In Silico Expressed Sequence Tag Analysis in Identification of Probable Diabetic Genes as Virtual Therapeutic Targets

1Centre of Biotechnology, Siksha O Anusandhan University, Bhubaneswar, Odisha 751030, India
2Hi-Tech Research and Development Centre, Konark Institute of Science and Technology, Techno Park, Jatni, Bhubaneswar, Odisha 752050, India
3Department of Translational Research and Technology Development, Institute of Life Sciences, Nalco Square, Bhubaneswar, Odisha 751023, India

Received 25 September 2012; Revised 12 December 2012; Accepted 17 December 2012

Academic Editor: Ying Xu

Copyright © 2013 Pabitra Mohan Behera et al. This is an open access article distributed under the Creative Commons Attribution License, which permits unrestricted use, distribution, and reproduction in any medium, provided the original work is properly cited.

Abstract

The expressed sequence tags (ESTs) are major entities for gene discovery, molecular transcripts, and single nucleotide polymorphism (SNPs) analysis as well as functional annotation of putative gene products. In our quest for identification of novel diabetic genes as virtual targets for type II diabetes, we searched various publicly available databases and found 7 reported genes. The in silico EST analysis of these reported genes produced 6 consensus contigs which illustrated some good matches to a number of chromosomes of the human genome. Again the conceptual translation of these contigs produced 3 protein sequences. The functional and structural annotations of these proteins revealed some important features which may lead to the discovery of novel therapeutic targets for the treatment of diabetes.

1. Introduction

To understand the behavior and functionality of various biological processes, it is important to get a clear cut idea of genes and gene products involved, evident by the regulatory interactions of DNA, RNA, and proteins. Rapid advancement in technologies like microarray, sequencing, and spectrometry has contributed vast data for analysis and prediction in the light of genomics and proteomics.

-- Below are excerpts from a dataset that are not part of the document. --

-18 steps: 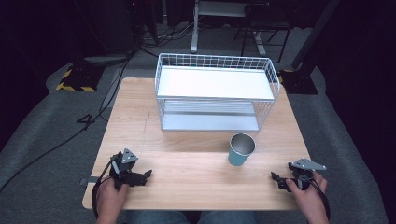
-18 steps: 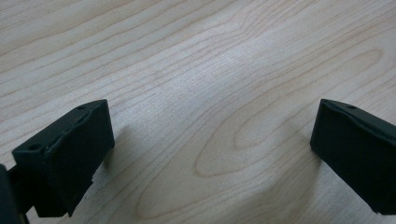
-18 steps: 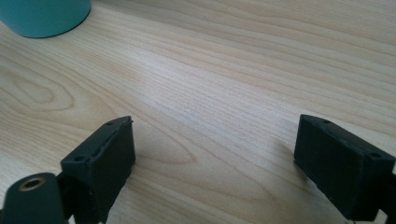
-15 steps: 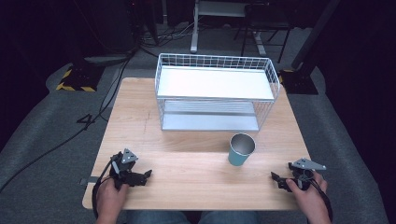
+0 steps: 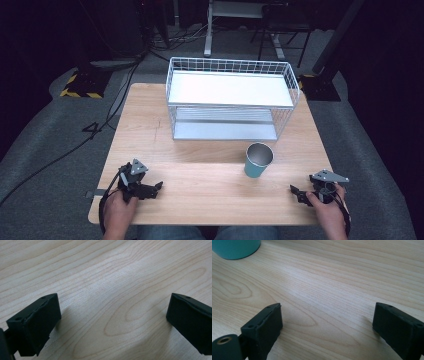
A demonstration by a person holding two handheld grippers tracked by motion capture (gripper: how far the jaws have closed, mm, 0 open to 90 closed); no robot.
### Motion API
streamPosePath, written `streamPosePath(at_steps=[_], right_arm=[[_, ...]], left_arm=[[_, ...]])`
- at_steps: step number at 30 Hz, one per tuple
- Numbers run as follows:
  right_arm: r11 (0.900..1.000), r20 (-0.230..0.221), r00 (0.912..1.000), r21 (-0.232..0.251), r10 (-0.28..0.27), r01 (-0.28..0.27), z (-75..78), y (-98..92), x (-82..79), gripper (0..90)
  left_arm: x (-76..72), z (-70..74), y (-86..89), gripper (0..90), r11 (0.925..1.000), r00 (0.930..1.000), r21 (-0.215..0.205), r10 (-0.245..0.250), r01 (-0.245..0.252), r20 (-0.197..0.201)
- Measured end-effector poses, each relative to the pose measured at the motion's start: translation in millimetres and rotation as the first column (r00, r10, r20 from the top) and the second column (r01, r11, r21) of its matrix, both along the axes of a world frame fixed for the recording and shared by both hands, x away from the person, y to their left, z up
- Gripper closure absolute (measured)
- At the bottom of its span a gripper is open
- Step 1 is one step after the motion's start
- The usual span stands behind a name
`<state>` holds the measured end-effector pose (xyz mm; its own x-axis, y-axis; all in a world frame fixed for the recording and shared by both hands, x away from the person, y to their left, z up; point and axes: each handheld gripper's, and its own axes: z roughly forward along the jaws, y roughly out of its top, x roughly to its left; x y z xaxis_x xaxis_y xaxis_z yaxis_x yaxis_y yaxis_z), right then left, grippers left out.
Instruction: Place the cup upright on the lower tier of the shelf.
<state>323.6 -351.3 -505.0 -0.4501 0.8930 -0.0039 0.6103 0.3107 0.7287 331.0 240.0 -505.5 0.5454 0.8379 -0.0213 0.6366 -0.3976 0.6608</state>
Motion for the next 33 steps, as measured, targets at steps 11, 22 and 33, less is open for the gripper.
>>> streamPosePath(at_steps=[11,22,33], right_arm=[[1.0,0.0,0.9997,0.013,0.022,-0.022,3.4,1.7,-1.4,9.6],[0.993,0.051,0.9939,0.066,0.098,-0.102,18.4,27.8,-1.3,9.6],[0.976,0.067,0.9794,0.096,0.19,-0.196,24.4,63.7,9.3,9.5]], left_arm=[[0.1,-0.3,-0.1,0.0,1.0,1.0,-0.003,0.001,-0.001,0.002],[0.0,-0.3,-0.1,0.0,1.0,1.0,-0.003,0.0,0.0,0.002],[-1.9,-0.7,-0.9,0.0,0.9998,0.9998,-0.009,0.018,-0.018,0.001]])
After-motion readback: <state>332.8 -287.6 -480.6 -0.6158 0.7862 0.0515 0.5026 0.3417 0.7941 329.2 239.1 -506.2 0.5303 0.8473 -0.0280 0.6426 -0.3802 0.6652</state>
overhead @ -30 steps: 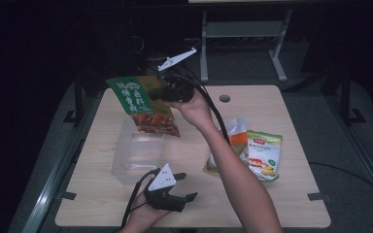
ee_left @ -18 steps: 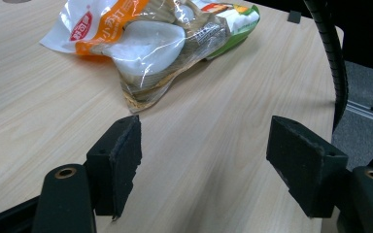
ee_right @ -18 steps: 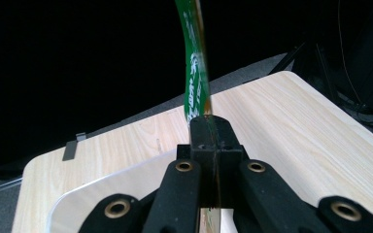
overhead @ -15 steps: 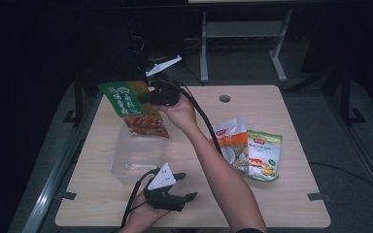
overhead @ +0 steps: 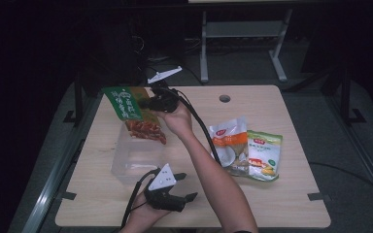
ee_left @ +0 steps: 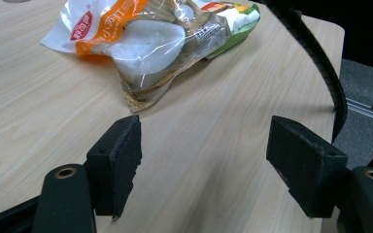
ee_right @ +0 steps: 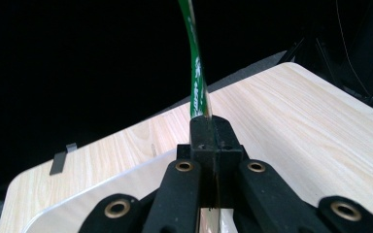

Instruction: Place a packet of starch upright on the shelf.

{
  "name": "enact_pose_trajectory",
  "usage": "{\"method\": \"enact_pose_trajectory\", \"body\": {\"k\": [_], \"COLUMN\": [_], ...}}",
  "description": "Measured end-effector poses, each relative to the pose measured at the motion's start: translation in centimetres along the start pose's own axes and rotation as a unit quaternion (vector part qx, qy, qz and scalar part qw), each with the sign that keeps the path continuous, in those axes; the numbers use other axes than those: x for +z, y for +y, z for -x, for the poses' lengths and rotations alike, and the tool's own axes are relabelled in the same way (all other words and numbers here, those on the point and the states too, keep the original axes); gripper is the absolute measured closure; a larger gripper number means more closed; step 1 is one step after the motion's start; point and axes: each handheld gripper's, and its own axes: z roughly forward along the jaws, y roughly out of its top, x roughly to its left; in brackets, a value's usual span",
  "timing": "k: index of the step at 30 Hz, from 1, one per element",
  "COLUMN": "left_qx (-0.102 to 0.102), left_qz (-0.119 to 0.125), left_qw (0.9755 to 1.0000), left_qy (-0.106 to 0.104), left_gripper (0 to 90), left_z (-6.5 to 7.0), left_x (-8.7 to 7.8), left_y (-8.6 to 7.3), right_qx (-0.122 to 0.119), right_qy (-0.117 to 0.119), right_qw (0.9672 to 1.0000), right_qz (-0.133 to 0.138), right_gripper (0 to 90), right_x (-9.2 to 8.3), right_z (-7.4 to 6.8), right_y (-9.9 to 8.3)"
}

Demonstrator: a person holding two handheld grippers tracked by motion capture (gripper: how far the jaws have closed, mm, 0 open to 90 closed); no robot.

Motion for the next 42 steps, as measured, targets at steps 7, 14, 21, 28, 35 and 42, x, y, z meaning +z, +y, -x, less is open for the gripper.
{"method": "enact_pose_trajectory", "body": {"k": [7,14,21,28,35,42], "left_qx": [0.001,0.001,-0.003,0.0,-0.001,-0.002], "left_qz": [0.0,0.003,0.0,-0.002,-0.006,-0.006], "left_qw": [1.0,1.0,1.0,1.0,1.0,1.0], "left_qy": [-0.001,0.0,0.001,0.001,0.0,0.002], "left_gripper": [28.5,28.5,28.5,28.5,28.5,28.5], "left_z": [0.0,0.0,-0.1,-0.1,-0.1,-0.2], "left_x": [0.0,0.0,0.1,0.3,0.4,0.4], "left_y": [0.0,0.0,0.0,0.0,-0.1,-0.1], "right_qx": [0.007,0.013,0.025,0.017,0.031,0.031], "right_qy": [-0.006,-0.011,-0.006,-0.01,-0.021,-0.032], "right_qw": [0.9999,0.9998,0.9997,0.9998,0.9992,0.9987], "right_qz": [0.005,-0.005,0.003,0.0,-0.01,-0.026], "right_gripper": [89.8,89.8,89.5,81.6,64.1,57.9], "right_x": [0.1,0.8,0.3,0.0,-1.1,-2.4], "right_z": [0.1,0.6,1.5,1.6,2.2,2.4], "right_y": [-0.3,-1.6,-2.7,-2.7,-2.7,-2.8]}}
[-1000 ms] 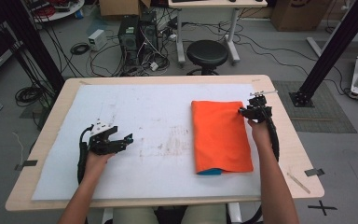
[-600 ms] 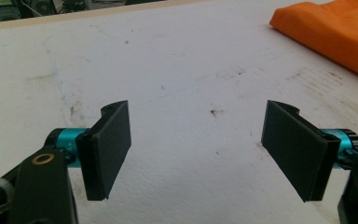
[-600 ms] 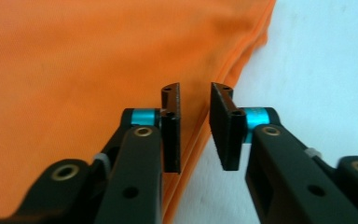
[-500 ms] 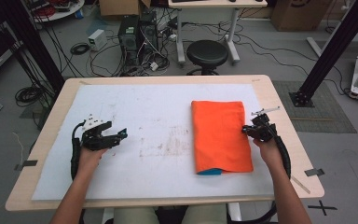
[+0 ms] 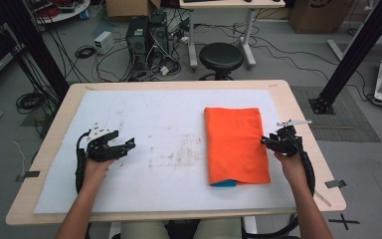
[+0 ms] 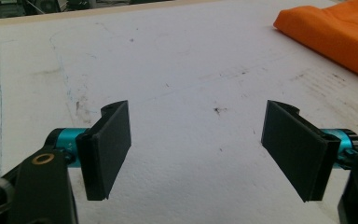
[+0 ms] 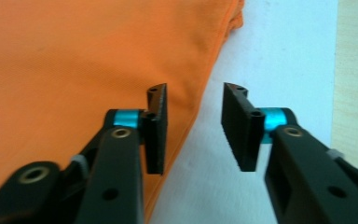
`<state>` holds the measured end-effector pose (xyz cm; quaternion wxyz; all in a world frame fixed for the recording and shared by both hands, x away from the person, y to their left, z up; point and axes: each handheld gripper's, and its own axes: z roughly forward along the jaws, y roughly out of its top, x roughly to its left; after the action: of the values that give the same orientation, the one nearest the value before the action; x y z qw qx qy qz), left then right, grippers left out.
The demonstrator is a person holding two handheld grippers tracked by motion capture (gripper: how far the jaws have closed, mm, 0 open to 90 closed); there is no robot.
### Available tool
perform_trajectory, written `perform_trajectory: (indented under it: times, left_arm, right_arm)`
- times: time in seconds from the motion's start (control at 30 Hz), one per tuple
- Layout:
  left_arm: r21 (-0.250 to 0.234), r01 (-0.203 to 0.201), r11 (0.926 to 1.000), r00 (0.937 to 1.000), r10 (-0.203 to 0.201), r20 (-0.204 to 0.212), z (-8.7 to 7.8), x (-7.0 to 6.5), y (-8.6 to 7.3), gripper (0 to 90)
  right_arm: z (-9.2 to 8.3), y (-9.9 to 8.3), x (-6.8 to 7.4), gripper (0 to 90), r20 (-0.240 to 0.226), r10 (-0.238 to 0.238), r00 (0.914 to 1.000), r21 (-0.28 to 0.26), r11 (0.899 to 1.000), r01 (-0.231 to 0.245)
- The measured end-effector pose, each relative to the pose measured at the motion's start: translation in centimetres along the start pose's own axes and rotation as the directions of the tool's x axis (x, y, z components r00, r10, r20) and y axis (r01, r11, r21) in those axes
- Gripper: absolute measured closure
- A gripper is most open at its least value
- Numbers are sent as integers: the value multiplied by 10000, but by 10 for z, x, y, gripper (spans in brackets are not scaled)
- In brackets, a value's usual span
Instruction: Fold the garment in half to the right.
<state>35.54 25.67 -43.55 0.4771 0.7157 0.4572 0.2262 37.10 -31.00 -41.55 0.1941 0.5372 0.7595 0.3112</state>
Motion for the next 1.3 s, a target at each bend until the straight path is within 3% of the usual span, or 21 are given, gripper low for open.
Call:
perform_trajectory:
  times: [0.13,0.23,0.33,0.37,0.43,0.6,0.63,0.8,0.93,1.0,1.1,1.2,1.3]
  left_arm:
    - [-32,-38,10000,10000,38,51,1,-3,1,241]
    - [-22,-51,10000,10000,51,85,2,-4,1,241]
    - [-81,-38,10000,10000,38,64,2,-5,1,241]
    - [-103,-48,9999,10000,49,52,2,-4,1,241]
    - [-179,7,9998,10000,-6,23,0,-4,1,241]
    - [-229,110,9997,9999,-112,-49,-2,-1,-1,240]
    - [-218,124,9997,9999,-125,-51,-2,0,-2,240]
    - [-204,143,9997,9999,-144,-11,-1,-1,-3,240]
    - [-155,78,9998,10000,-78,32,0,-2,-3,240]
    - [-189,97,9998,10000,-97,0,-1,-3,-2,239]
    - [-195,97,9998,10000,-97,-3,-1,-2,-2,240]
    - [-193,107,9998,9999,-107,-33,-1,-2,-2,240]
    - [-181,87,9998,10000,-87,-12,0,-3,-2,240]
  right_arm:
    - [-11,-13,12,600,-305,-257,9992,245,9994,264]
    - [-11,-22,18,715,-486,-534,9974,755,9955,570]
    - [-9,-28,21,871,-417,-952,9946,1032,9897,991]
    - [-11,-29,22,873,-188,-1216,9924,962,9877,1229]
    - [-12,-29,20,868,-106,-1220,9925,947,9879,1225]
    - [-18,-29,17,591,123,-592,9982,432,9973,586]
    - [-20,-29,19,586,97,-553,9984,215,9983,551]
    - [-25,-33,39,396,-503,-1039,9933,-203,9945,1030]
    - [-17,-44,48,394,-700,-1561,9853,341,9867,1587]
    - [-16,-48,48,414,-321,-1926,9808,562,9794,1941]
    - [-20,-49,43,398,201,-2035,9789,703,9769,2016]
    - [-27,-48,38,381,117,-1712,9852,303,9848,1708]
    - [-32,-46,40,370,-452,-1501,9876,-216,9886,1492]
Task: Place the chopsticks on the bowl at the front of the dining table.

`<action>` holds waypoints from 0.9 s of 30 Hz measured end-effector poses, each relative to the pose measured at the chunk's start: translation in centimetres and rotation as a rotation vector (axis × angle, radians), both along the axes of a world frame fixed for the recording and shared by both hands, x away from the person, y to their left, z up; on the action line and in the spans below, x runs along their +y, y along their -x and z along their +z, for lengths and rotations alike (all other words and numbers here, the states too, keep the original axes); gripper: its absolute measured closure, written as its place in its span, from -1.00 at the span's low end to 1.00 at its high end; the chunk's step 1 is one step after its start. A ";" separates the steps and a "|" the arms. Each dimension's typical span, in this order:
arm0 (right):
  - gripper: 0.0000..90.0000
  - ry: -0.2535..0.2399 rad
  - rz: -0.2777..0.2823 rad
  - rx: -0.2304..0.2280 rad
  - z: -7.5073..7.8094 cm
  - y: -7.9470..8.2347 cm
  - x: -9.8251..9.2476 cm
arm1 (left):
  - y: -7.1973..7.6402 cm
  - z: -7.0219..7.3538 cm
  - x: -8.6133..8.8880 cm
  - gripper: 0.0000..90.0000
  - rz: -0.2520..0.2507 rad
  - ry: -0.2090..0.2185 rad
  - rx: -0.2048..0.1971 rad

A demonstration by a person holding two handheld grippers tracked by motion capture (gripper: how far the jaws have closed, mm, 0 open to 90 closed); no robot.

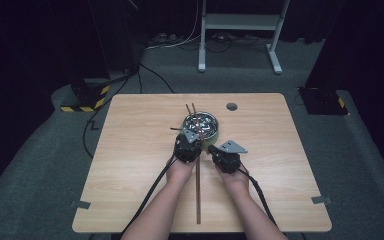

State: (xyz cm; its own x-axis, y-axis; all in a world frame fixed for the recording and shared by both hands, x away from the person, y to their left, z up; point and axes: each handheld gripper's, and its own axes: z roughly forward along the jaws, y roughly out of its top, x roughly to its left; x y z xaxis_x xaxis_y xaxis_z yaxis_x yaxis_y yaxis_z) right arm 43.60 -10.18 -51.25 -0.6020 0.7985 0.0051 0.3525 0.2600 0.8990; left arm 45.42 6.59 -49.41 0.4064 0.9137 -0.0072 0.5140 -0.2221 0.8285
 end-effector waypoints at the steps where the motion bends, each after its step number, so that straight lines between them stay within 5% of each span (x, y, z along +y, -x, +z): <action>1: 0.89 -0.002 -0.002 0.002 0.0 0.0 0.1 | 0.0 0.0 0.0 0.62 -0.001 -0.002 0.001; 8: 0.86 -0.004 -0.009 -0.006 0.1 0.1 0.0 | 0.0 0.1 0.4 0.61 -0.009 -0.032 0.002; 27: 0.84 0.021 -0.004 -0.005 -0.3 -0.7 0.7 | -0.1 0.0 0.3 0.62 -0.018 -0.029 0.011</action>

Expressed sequence tags (ESTs) are short stretch of nucleotide sequences (200–800 bases) derived from the cDNA libraries. These are capable of identification of the full-length complimentary gene and mostly used for the identification of an expressed gene. The EST generation process involves sequencing of single segments either 5′ end or 3′ end of random clones from cDNA library of an organism. A single sequencing reaction and automation of DNA isolation, sequencing, and analysis can generate many ESTs at a time. Since their original description and involvement as primary resources in human gene discovery [1], ESTs grow exponentially in various public databases, which will continue till there is suitable funding for the sequencing projects. Although the original ESTs were of human origin, a large number of ESTs are also isolated from model organisms like Caenorhabditis elegans, Drosophila, rice, and Arabidopsis. Public databases like dbEST [2], TIGR Gene Indices [3], and UniGene [46] now contain ESTs from a number of organisms for research and analysis. In addition, several commercial establishments maintain some privately funded, in-house collections of ESTs which are available for research. At present, ESTs are widely used throughout the genomics, and molecular biology communities for gene discovery, complement genome annotation, mapping, polymorphism analysis, gene prediction, gene structure identification, and expression studies establish the viability of alternative transcripts and facilitate proteome analysis.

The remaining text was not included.